Researchers recently discovered footprints belonging to an unidentified reptile dating back to about 247 to 248 million years ago in the Pyrenees Mountains in Europe. The new species might be an ancestor to crocodiles and dinosaurs, researchers said in the study released in the journal PLoS One Wednesday.
Eudald Mujal, who led the study, told BBC News the newly discovered reptile could have been a key player in rebuilding ecosystems following a mass animal extinction, which scientists believe occurred about 250 million years ago. At the time, some 90 percent of all species living on Earth were wiped out and the continents formed the supercontinent Pangaea.
"These tracks represent the first evidence of the vertebrate recovery of the End-Permian extinction," Mujal said.

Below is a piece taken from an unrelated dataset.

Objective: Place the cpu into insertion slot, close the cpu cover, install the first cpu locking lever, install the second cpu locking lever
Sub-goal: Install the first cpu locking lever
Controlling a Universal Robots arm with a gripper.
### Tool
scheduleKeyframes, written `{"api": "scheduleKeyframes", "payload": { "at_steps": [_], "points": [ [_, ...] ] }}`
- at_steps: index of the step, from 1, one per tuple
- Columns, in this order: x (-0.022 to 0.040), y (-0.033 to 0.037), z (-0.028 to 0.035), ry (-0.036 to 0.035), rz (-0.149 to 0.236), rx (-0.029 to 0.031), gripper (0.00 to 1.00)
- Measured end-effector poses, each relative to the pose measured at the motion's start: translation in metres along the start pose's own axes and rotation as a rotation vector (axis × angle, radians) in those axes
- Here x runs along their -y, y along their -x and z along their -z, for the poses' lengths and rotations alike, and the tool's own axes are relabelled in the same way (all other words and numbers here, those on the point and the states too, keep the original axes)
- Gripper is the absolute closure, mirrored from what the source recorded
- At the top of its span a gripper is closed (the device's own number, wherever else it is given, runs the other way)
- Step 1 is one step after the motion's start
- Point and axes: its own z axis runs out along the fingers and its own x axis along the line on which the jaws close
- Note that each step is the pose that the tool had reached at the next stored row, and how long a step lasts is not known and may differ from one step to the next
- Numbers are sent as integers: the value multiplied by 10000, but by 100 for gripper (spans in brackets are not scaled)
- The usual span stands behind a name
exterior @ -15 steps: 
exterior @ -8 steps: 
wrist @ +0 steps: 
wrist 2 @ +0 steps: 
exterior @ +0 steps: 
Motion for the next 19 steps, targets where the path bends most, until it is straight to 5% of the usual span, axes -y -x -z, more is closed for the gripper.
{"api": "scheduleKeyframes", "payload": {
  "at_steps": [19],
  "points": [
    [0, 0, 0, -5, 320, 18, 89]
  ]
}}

Researchers from Universitat Autònoma de Barcelona in Spain, who discovered the new reptile footprints, suggested that the species, named Prorotodactylus mesaxonichnus, walked on four limbs. Some prints collected also suggest the reptile's tail often left marks on the ground as they walked.

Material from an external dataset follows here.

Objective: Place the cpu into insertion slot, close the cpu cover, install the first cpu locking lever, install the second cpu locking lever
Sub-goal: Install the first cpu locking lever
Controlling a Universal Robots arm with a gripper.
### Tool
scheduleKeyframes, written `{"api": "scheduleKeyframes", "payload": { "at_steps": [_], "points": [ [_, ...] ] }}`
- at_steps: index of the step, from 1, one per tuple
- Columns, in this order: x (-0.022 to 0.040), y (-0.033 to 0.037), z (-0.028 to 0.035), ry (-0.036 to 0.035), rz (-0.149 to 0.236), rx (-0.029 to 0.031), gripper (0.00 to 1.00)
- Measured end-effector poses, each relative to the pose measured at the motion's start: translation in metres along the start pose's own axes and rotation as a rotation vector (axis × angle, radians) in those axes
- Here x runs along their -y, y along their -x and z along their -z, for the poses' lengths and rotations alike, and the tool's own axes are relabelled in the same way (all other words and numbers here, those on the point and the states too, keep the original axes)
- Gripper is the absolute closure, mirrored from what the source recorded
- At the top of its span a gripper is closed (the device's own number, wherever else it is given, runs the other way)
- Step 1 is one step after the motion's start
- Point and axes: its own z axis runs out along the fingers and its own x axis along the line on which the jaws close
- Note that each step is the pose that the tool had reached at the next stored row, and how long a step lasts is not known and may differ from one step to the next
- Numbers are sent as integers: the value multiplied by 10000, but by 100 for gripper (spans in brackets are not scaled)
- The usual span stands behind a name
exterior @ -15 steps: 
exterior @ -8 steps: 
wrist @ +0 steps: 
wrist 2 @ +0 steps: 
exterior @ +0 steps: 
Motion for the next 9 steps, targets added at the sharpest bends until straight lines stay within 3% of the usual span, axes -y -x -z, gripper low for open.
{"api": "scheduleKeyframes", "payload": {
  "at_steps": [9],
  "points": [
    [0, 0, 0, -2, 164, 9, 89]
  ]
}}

"Some footprints point to the possibility of bipedal locomotion in specific moments with the aim of moving faster," co-researcher Josep Fortuny of the Institut Català de Paleontologia Miquel Crusafont told BBC News.
The footprints discovered were considerably small—about a foot-and-a-half long—suggesting the reptile may have belonged to the Euparkeria, a sub group of archosauromorphs that resided in Poland, Russia, China and South Africa around the same time period.
Scientists said they hoped the discovery would lead to more research about archosauromorphs that could shed light on how the species within the group evolved and moved around.
A recent study determined an early relative of dinosaurs walked on four legs like a crocodile or alligator. The carnivorous animal found in southern Tanzania lived some 245 million years ago and was the size of a meduim-sized dog.